Not only. GFP_REPEAT being another one and probably others I cannot
remember from the top of my head.

> > Freeing a memory is an opt-in feature and the slab allocator can already
> > tell many (with constructor or GFP_ZERO) do not need it.
> Sorry, I didn't understand this piece. Could you please elaborate?

The allocator can assume that caches with a constructor will initialize
the object so additional zeroying is not needed. GFP_ZERO should be self
explanatory.

> > So can we go without this gfp thing and see whether somebody actually
> > finds a performance problem with the feature enabled and think about
> > what can we do about it rather than add this maint. nightmare from the
> > very beginning?
> 
> There were two reasons to introduce this flag initially.
> The first was double initialization of pages allocated for SLUB.

Could you elaborate please?

> However the benchmark results provided in this and the previous patch
> don't show any noticeable difference - most certainly because the cost
> of initializing the page is amortized.

> The second one was to fine-tune hackbench, for which the slowdown
> drops by a factor of 2.
> But optimizing a mitigation for certain benchmarks is a questionable
> measure, so maybe we could really go without it.

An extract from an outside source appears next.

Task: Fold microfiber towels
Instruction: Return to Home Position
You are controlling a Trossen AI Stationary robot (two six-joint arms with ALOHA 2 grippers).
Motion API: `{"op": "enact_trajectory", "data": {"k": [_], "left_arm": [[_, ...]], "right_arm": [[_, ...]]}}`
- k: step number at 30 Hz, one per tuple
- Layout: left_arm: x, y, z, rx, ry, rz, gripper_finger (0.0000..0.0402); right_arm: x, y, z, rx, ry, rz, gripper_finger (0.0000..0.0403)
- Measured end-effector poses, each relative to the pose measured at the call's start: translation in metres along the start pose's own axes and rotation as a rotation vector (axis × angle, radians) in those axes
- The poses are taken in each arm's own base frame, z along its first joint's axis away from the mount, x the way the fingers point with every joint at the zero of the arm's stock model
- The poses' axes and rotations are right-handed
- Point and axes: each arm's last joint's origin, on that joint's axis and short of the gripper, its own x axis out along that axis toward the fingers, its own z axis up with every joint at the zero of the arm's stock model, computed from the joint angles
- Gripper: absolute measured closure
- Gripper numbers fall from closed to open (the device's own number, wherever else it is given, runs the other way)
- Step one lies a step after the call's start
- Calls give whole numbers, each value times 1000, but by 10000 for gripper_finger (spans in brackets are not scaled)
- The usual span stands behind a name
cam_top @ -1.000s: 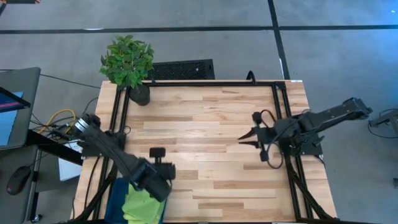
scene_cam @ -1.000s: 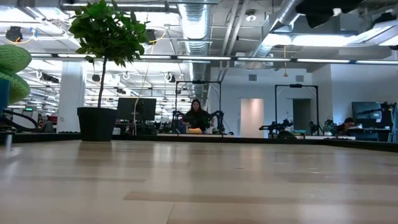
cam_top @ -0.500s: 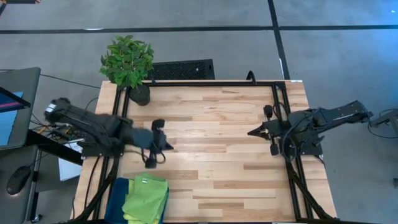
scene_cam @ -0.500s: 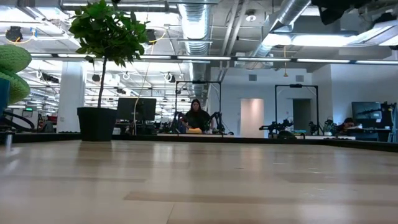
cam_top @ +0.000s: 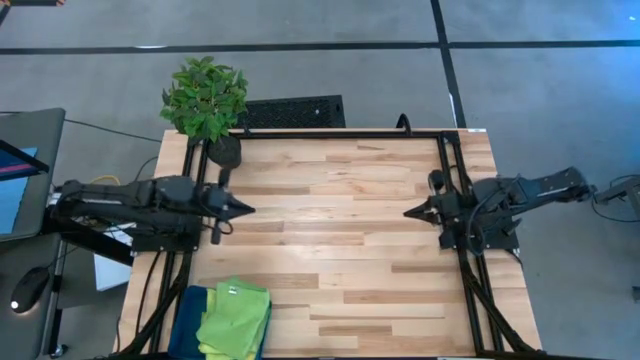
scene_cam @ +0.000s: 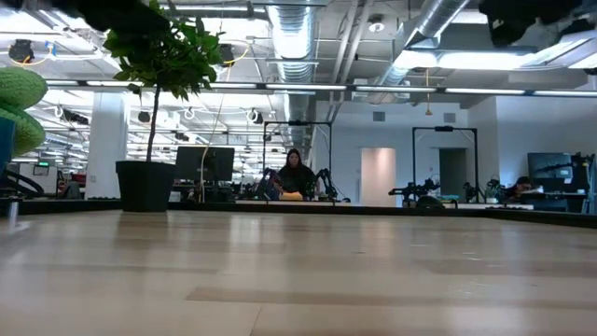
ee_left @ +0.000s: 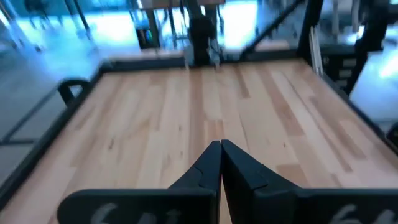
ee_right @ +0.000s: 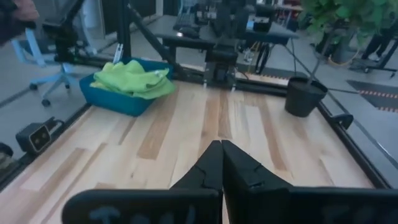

Agreed. Over optimization based on an artificial workloads tend to be
dubious IMHO.
Alexander Potapenko May 17, 2019, 1:37 p.m. UTC | #4
On Fri, May 17, 2019 at 3:25 PM Michal Hocko <mhocko@kernel.org> wrote:
>
> On Fri 17-05-19 15:18:19, Alexander Potapenko wrote:
> > On Fri, May 17, 2019 at 2:59 PM Michal this flag Hocko
> > <mhocko@kernel.org> wrote:
> > >
> > > [It would be great to keep people involved in the previous version in the
> > > CC list]
> > Yes, I've been trying to keep everyone in the loop, but your email
> > fell through the cracks.
> > Sorry about that.
>
> No problem
>
> > > On Tue 14-05-19 16:35:36, Alexander Potapenko wrote:
> > > > When passed to an allocator (either pagealloc or SL[AOU]B),
> > > > __GFP_NO_AUTOINIT tells it to not initialize the requested memory if the
> > > > init_on_alloc boot option is enabled. This can be useful in the cases
> > > > newly allocated memory is going to be initialized by the caller right
> > > > away.
> > > >
> > > > __GFP_NO_AUTOINIT doesn't affect init_on_free behavior, except for SLOB,
> > > > where init_on_free implies init_on_alloc.
> > > >
> > > > __GFP_NO_AUTOINIT basically defeats the hardening against information
> > > > leaks provided by init_on_alloc, so one should use it with caution.
> > > >
> > > > This patch also adds __GFP_NO_AUTOINIT to alloc_pages() calls in SL[AOU]B.
> > > > Doing so is safe, because the heap allocators initialize the pages they
> > > > receive before passing memory to the callers.
> > >
> > > I still do not like the idea of a new gfp flag as explained in the
> > > previous email. People will simply use it incorectly or arbitrarily.
> > > We have that juicy experience from the past.
> >
> > Just to preserve some context, here's the previous email:
> > https://patchwork.kernel.org/patch/10907595/
> > (plus the patch removing GFP_TEMPORARY for the curious ones:
> > https://lwn.net/Articles/729145/)
>
> Not only. GFP_REPEAT being another one and probably others I cannot
> remember from the top of my head.
>
> > > Freeing a memory is an opt-in feature and the slab allocator can already
> > > tell many (with constructor or GFP_ZERO) do not need it.
> > Sorry, I didn't understand this piece. Could you please elaborate?
>
> The allocator can assume that caches with a constructor will initialize
> the object so additional zeroying is not needed. GFP_ZERO should be self
> explanatory.
Ah, I see. We already do that, see the want_init_on_alloc()
implementation here: https://patchwork.kernel.org/patch/10943087/
> > > So can we go without this gfp thing and see whether somebody actually
> > > finds a performance problem with the feature enabled and think about
> > > what can we do about it rather than add this maint. nightmare from the
> > > very beginning?
> >
> > There were two reasons to introduce this flag initially.
> > The first was double initialization of pages allocated for SLUB.
>
> Could you elaborate please?
When the kernel allocates an object from SLUB, and SLUB happens to be
short on free pages, it requests some from the page allocator.
Those pages are initialized by the page allocator and split into
objects. Finally SLUB initializes one of the available objects and
returns it back to the kernel.
Therefore the object is initialized twice for the first time (when it
comes directly from the page allocator).
This cost is however amortized by SLUB reusing the object after it's been freed.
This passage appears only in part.